» **INSTRUCTIONS FOR THE TASK**:
The word "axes" marks the lines you need; copy each of them from the data.

» **EXERCISE DATA**:

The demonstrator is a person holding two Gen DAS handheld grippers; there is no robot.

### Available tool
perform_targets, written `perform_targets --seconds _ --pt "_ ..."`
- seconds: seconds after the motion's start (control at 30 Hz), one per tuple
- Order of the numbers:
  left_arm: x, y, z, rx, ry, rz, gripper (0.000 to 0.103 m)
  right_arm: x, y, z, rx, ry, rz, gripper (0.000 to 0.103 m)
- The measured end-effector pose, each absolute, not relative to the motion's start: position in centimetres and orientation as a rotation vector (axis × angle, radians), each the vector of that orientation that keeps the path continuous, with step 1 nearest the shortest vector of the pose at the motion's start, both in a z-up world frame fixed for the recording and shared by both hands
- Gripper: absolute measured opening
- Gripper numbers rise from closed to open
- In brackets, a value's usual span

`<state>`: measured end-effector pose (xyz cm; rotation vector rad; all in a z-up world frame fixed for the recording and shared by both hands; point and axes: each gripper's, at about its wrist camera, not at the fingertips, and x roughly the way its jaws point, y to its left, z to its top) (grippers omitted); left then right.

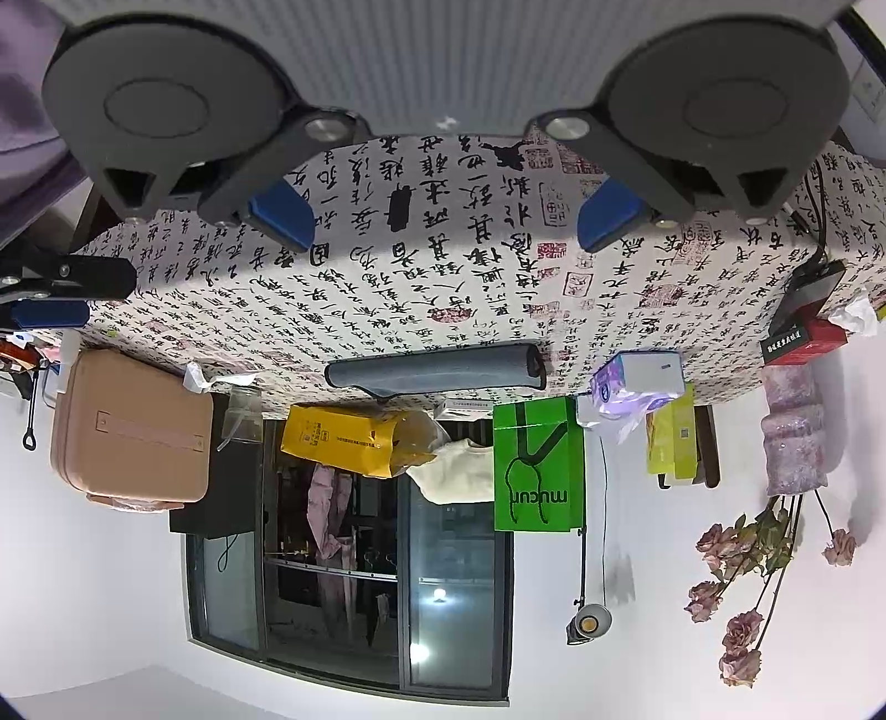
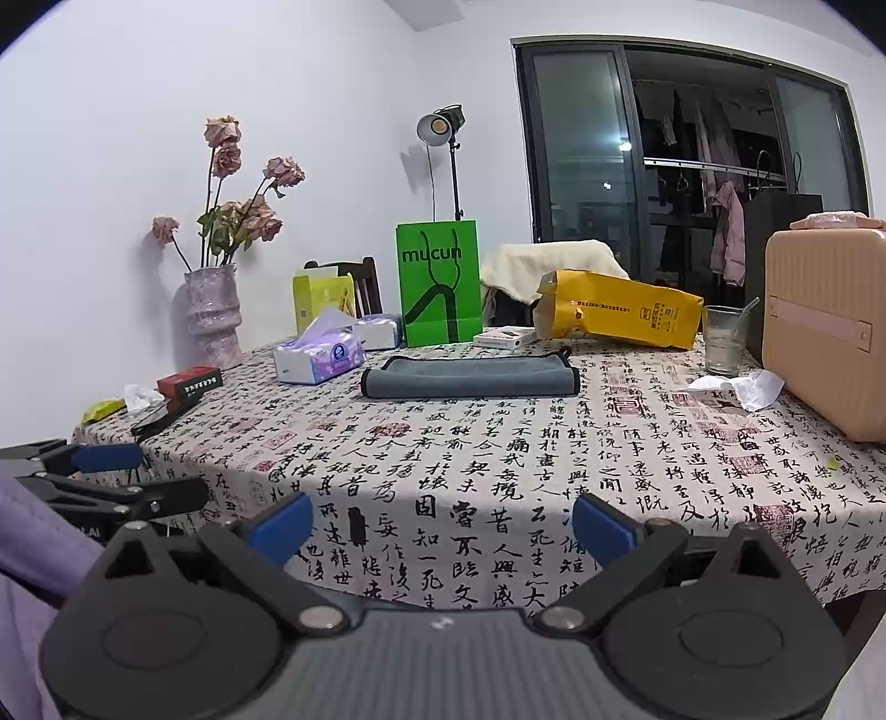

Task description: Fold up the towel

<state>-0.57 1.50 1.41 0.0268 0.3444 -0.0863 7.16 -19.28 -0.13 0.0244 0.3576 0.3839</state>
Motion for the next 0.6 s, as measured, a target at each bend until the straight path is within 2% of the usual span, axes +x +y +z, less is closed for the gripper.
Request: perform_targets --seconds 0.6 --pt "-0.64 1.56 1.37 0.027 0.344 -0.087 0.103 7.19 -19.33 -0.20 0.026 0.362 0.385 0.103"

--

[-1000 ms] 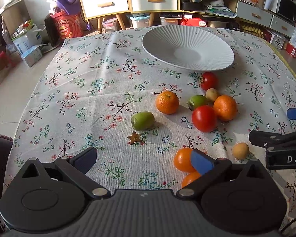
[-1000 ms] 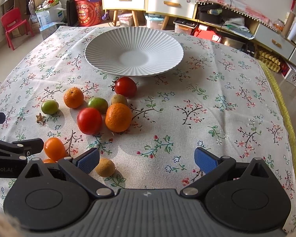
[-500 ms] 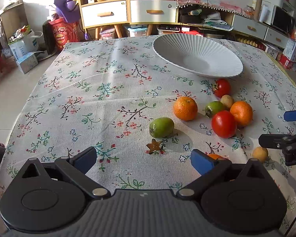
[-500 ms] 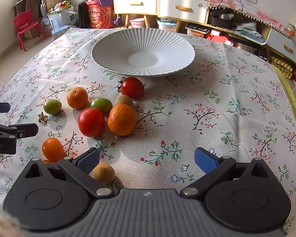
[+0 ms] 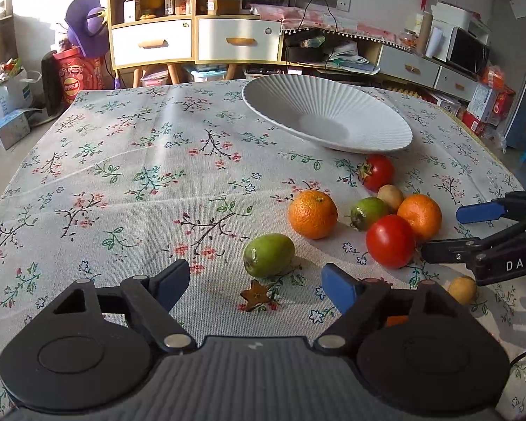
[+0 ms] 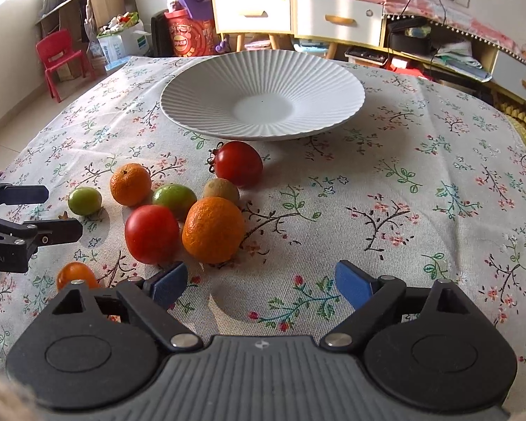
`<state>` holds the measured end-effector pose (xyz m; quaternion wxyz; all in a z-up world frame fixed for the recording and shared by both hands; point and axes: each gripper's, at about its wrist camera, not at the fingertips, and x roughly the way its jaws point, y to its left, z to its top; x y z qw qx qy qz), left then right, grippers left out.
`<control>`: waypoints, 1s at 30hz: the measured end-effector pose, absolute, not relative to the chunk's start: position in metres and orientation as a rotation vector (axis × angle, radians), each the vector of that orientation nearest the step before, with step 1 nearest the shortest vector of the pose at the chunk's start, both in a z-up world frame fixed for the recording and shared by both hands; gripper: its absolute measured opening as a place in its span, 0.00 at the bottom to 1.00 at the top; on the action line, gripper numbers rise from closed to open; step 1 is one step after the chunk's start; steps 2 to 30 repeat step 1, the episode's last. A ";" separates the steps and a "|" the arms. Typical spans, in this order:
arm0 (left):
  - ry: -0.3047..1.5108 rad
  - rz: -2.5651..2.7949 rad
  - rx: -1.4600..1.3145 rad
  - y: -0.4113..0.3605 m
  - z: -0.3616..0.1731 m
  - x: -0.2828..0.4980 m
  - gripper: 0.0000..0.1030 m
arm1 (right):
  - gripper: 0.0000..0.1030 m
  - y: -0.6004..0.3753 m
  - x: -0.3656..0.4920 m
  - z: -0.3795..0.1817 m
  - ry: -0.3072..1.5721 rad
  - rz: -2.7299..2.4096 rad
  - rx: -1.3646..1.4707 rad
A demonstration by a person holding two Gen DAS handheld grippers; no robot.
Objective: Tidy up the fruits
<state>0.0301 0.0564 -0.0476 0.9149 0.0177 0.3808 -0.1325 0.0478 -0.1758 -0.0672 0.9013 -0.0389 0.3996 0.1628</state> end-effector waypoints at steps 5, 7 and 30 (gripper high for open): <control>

» **SOLUTION TO THE EXERCISE**:
`<state>`: measured end-effector pose (xyz cm; rotation vector rad; all in a z-up world frame fixed for the recording and shared by both hands; point and axes: each gripper's, at about its wrist camera, not at the fingertips, and x roughly the way its jaws point, y to its left, z to its top) (grippers omitted); left then right.
Motion for the next 0.6 s, as measured, a target at each bend until the straight path is within 2% of the usual span, axes +x +y +z, less is closed for the gripper.
`<state>` holds the measured end-effector pose (xyz m; quaternion wxyz; all in a z-up world frame fixed for the recording and shared by both hands; point and axes: each gripper's, at about its wrist camera, not at the fingertips, and x roughly the way its jaws point, y to its left, z to its top; x y z qw qx qy qz), left then right, grippers left out.

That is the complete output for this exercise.